Buzz has over recruited JUCO players which seem to be lacking in 3 area's - basketball intellect, leadership, and skill. I'm sorry, but no matter how good you were in JUCO there is still a reason someone didn't take you in the the NCAA (grade's is a B.S. excuse here). No one has remotely stepped up to the lead the team. I would say Butler is the closest, but he hasn't. DJO is a f*cking moron. I have to say that - he does some of the most bizarre things on the court that hurt the team. They just seem to lack basketball smarts. The teams very fundamentals I question, hence their passing last night.

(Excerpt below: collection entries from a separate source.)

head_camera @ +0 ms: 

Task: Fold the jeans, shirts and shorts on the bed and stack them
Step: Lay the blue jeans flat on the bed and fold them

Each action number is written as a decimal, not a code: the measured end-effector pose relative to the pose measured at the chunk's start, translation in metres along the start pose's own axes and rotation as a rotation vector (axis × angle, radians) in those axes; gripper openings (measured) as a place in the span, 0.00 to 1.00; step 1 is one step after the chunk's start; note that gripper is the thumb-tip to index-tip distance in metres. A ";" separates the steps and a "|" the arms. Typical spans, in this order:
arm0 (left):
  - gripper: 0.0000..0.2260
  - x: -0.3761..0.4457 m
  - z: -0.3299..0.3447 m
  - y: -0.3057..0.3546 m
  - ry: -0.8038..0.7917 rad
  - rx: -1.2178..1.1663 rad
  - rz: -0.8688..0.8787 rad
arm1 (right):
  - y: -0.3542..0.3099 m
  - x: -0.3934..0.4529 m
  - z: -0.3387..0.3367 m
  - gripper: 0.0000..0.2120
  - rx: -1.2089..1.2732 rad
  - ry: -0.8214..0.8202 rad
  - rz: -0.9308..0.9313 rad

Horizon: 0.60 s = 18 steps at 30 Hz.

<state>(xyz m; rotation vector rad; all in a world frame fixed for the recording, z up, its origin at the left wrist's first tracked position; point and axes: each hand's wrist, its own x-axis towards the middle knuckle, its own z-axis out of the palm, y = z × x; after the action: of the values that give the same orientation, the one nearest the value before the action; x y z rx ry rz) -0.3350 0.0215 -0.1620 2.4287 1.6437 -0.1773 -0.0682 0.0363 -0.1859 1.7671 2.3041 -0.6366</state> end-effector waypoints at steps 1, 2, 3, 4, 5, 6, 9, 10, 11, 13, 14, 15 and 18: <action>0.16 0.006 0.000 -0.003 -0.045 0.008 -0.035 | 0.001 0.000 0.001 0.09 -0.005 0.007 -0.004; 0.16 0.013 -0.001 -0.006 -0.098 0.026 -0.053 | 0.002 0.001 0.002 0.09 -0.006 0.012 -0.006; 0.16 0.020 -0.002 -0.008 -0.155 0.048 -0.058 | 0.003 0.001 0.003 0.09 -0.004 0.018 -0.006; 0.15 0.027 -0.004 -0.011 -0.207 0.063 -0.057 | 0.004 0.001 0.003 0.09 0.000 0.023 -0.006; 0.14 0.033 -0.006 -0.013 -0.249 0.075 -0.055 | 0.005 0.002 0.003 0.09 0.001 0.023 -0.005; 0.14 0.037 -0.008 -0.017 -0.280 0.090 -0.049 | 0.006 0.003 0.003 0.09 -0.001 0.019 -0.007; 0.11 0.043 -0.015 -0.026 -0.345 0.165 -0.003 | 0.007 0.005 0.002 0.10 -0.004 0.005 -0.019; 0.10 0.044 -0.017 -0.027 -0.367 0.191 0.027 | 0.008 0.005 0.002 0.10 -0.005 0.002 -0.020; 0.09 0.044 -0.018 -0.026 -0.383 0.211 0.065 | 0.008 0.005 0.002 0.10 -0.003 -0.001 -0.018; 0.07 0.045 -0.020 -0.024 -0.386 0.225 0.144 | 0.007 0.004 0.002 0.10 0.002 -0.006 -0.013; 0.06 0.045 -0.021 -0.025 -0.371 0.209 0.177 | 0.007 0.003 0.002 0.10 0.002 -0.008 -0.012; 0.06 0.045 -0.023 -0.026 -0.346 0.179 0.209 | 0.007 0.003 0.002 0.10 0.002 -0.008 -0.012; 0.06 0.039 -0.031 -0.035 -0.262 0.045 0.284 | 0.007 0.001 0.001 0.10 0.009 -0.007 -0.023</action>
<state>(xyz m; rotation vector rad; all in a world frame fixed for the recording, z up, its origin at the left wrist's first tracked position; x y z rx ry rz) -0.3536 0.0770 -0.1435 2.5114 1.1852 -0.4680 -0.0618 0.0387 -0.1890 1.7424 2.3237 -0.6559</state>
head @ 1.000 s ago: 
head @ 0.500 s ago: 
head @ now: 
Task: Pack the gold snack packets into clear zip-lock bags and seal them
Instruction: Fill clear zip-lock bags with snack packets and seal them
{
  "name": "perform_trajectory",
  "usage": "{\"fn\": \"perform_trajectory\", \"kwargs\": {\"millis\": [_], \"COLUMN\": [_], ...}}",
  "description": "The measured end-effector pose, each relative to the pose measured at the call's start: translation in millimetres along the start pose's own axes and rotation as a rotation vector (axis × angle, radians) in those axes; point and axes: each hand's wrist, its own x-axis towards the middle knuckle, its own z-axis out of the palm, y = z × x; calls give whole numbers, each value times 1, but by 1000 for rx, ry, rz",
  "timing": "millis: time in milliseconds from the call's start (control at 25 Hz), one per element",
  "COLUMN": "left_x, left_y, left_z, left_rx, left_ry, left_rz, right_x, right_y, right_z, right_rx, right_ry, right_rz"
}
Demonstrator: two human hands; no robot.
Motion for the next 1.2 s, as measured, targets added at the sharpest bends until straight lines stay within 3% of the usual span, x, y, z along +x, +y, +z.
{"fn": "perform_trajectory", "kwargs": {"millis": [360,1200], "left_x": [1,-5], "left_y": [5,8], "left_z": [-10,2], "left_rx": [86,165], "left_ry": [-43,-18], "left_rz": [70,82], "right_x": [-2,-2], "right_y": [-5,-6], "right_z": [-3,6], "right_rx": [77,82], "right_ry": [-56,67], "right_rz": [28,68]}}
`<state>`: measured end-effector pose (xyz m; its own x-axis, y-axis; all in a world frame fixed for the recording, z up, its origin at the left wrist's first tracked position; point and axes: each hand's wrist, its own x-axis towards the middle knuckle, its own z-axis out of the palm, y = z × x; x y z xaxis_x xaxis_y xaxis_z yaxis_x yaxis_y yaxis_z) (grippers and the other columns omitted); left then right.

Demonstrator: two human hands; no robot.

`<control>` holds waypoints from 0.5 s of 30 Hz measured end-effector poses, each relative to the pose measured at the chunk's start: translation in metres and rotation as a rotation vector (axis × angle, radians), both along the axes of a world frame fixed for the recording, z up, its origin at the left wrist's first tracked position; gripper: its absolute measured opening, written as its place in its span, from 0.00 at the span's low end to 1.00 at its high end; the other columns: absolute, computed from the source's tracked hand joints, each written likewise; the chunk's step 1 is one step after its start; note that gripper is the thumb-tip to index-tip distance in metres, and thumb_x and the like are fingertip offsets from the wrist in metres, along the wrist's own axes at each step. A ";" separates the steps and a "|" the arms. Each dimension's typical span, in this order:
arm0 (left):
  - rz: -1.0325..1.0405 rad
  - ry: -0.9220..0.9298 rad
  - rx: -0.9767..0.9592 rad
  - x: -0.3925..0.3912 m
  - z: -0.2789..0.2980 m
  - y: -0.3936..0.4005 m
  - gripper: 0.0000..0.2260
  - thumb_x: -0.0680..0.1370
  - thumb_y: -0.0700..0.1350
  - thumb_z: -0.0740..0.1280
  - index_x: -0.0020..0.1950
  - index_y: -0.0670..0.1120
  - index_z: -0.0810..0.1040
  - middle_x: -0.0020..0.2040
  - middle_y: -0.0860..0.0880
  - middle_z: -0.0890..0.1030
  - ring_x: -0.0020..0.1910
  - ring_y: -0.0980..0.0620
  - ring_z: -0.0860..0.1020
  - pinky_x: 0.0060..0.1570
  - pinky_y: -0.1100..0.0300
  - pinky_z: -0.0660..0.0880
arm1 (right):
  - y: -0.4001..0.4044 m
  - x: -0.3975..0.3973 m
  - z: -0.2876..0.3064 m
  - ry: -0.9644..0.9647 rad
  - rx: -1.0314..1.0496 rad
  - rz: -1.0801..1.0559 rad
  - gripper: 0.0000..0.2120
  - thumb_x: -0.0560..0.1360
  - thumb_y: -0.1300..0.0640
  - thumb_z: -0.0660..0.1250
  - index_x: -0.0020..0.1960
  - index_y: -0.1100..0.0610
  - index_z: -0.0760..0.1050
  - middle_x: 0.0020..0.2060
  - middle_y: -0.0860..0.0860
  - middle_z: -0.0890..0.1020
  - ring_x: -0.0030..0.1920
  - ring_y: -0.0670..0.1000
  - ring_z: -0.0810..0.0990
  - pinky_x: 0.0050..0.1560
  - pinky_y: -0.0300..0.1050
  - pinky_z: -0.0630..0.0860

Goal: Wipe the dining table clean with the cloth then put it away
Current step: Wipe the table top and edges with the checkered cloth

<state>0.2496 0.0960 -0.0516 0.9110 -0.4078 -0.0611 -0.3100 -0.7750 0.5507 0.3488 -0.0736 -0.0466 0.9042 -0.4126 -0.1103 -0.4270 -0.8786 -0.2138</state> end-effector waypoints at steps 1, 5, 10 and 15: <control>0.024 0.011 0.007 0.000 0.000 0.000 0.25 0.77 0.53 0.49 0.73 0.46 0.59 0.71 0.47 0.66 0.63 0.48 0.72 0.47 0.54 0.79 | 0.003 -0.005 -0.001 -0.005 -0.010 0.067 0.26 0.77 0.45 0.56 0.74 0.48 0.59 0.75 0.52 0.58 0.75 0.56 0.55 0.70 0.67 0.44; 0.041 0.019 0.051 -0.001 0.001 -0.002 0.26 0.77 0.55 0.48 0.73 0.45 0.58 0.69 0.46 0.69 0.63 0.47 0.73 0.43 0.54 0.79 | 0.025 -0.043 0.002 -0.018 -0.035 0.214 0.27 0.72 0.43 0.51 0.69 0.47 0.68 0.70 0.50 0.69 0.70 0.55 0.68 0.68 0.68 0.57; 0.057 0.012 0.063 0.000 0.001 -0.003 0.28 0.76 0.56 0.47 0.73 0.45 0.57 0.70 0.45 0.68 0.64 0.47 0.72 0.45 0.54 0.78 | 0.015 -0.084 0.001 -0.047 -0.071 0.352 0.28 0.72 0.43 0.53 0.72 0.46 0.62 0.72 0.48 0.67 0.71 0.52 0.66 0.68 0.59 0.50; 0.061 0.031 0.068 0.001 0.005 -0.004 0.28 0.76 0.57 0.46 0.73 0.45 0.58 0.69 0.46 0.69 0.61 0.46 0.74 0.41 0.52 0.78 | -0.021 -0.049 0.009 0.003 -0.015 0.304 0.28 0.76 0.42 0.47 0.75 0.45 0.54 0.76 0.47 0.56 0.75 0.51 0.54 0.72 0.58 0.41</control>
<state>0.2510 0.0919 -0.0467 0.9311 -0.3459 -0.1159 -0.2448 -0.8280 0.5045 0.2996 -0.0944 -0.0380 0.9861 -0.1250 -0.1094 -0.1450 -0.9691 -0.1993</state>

I was going to purchase tickets in MKE to see them play Seton Hall, but I will not spend 1 dime to see this joke of a team. Pathetic. Disgrace.

Unknown said...

You don't make the tournament with a bunch of close losses (or not-so-close losses, like last night). This team has two wins worth bragging about: Notre Dame on Jan. 10, which now seems like an anomaly; and a win over a disappointing Syracuse squad on Jan. 29.

You can play with the numbers, the RPI, etc. all you want. Bottom line is without any good wins, they don't deserve an NCAA berth.

Unknown said...

They suck, plain and simple. Not enought talent (or desire) to win when it counts. St. John's deserves a berth over MU. Enjoy this season b/c a future with Vander Blue does not look promising.

Beaver said...

I actually don't want them to make the tournament because we'll get embarrassed. The question I have is, how long will we be stuck with Buzz...I don't see Marquette moving quickly to replace him.

The most frustrating thing with this team, is they lack heart. This is precisely why they fall apart in the second half, virtually every game.

Tim DeRoche said...

Buzz's teams have consistently been competitive with the best teams in the country. They have outperformed expectations considerably in every year he has been here. (Until this year...when they've just about hit the expectations.) He doesn't have a solid point guard. And they've still got a solid chance of making the tourney.

Let's not throw the guy under the bus just yet. Thank god the Packers didn't fire MM and TT after 2008....or in the middle of 2009.